T-cell acute lymphoblastic leukemia (T-ALL), a T-cell malignant disease that mainly affects children, is still a medical challenge, especially for refractory patients for whom therapeutic options are scarce. Recent advances in immunotherapy for B-cell malignancies based on increasingly efficacious monoclonal antibodies (mAbs) and chimeric antigen receptors (CARs) have been encouraging for non-responding or relapsing patients suffering from other aggressive cancers like T-ALL. However, secondary life-threatening T-cell immunodeficiency due to shared expression of targeted antigens by healthy and malignant T cells is a main drawback of mAb-or CAR-based immunotherapies for T-ALL and other T-cell malignancies. This review provides a comprehensive update on the different immunotherapeutic strategies that are being currently applied to T-ALL. We highlight recent progress on the identification of new potential targets showing promising preclinical results and discuss current challenges and opportunities for developing novel safe and efficacious immunotherapies for T-ALL.

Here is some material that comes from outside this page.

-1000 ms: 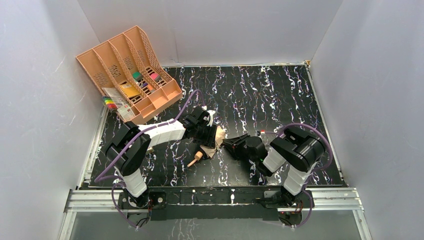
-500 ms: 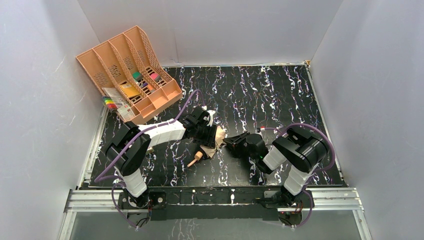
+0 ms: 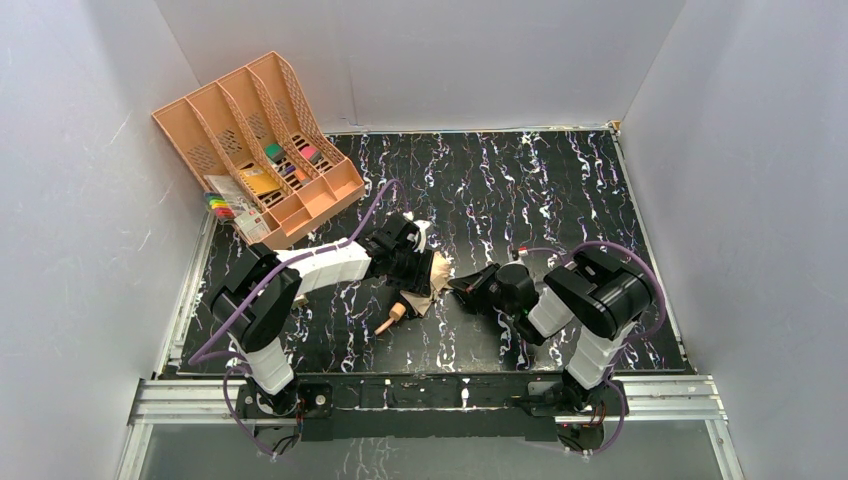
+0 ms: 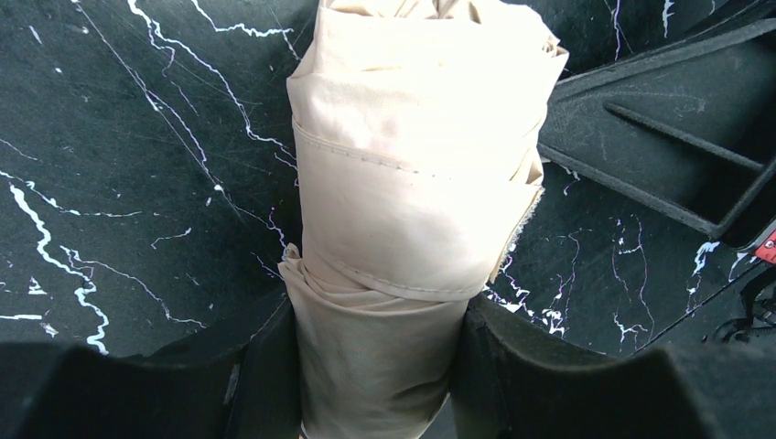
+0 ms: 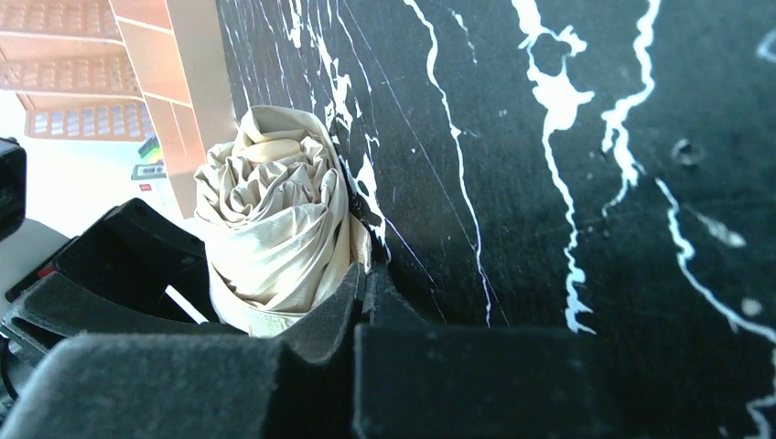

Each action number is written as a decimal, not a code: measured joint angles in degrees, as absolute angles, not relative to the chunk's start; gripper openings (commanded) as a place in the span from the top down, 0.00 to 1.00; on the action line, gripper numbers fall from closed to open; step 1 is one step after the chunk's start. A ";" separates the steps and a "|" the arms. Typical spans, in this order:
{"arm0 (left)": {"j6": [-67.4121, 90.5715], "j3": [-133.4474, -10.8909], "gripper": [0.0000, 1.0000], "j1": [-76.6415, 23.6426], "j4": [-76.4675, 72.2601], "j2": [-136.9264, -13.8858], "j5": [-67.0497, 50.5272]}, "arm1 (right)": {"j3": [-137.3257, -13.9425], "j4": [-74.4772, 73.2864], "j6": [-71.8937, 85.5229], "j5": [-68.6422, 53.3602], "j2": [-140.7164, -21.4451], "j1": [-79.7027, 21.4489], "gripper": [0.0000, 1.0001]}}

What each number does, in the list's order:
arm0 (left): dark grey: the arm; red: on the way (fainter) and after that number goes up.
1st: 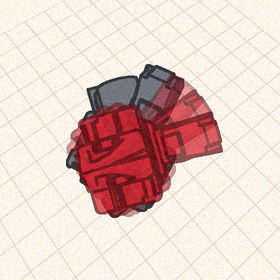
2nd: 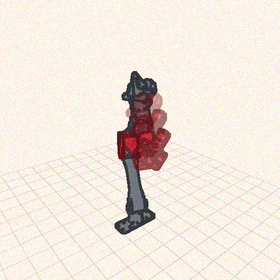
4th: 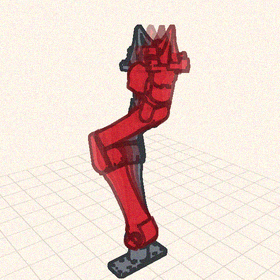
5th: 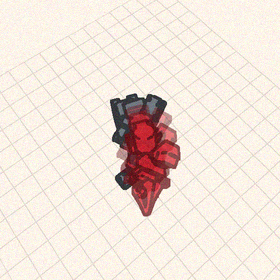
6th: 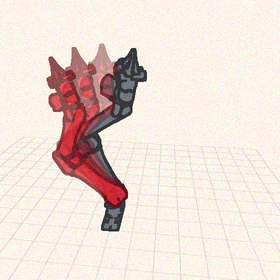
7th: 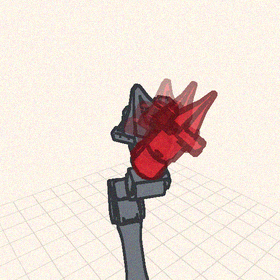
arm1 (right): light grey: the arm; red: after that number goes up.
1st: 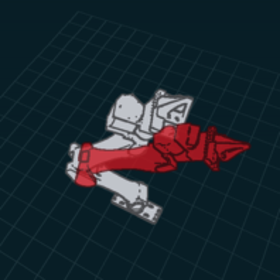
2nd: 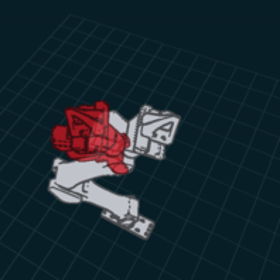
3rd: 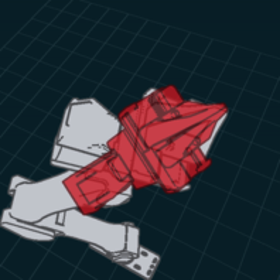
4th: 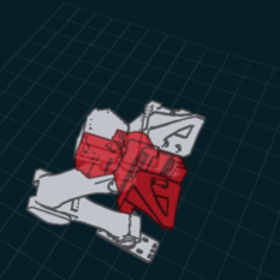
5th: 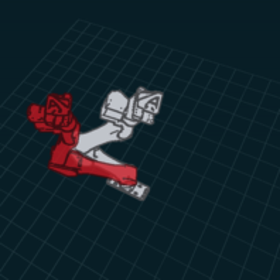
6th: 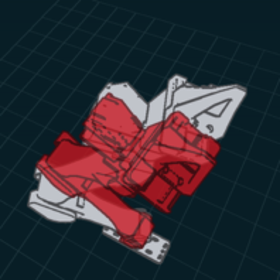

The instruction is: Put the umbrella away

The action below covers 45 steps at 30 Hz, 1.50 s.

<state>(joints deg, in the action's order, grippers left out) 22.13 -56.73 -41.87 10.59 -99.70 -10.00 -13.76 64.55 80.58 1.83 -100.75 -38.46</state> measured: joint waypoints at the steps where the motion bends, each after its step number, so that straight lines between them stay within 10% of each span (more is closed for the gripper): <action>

Keywords: T-cell acute lymphoblastic leukemia; chimeric antigen receptor; immunotherapy; leukemia-initiating cells; monoclonal antibodies; relapse.

Figure 1

Human intrathymic T-cell developmental stages and corresponding T-ALL phenotypic subtypes. (a) Early thymic precursors (ETP) that have entered the human thymus differentiate through sequential developmental stages: pro-T, pre-T, immature CD4 single positive (CD4ISP), pre-T-cell receptor (pre-TCR), double positive CD4⁺ CD8⁺ (DP) and single posive (SP), which can be identified by the expression of different cell surface markers and the sequential acquisition of the pre-TCR and the TCRαβ receptors. (b) T-ALL subtypes (ETP-ALL, Pro-T, Pre-T, Cortical and Mature) are based on the 1995 EGIL classification of acute leukemias and the 2017 WHO classification of Tumours of Haematopoietic and Lymphoid Tissues, which included ETP-ALL as a new provisional entity. This classification was established by immunophenotyping based on surface molecules expressed at sequential intrathymic stages of human T-cell development. cCD3 (cytoplasmic CD3); sCD3 (surface CD3); TdT (terminal deoxynucleotidyl transferase). Presence or absence of the indicated molecule is represented by (+) and (−), respectively.

Figure 2

Recent immunotherapeutic interventions for T-ALL. Different strategies targeting the indicated cell surface molecules expressed on leukemic cells have been designed for T-ALL treatment. Monoclonal antibodies have been tested in the clinic against relapsed and/or refractory T-ALL (upper right); chimeric antigen receptors were assayed either in preclinical or in clinical settings (lower right); and new molecules have revealed their potential as promising targets in preclinical models (left). Identifiers [The National Clinical Trial (NCT) number] of clinical trials in progress including T-ALL patients are shown [52].

Figure 3

Schematic representation of the different CAR generations. CARs are conformed by an extracellular antigen recognition domain derived from the VH and VL antibody regions, a transmembrane domain (TM) and an intracellular signaling domain. First-generation CARs contain a single intracellular signaling domain derived from the CD3ζ chain of the TCR complex (CD3ζ), whereas second- and third-generation CARs incorporate additional costimulatory molecules (Costim.1 or Costim.2), derived from signaling molecules such as CD28 or 4-1BB. Fourth-generation CAR T cells co-express the CAR together with an immune system stimulatory cytokine, which is expressed either constitutively or after activation of a downstream transcription factor following antigen engagement. Fifth-generation CAR T cells express a second-generation CAR, and are genetically engineered to no longer express endogenous TCR and/or MHC molecules.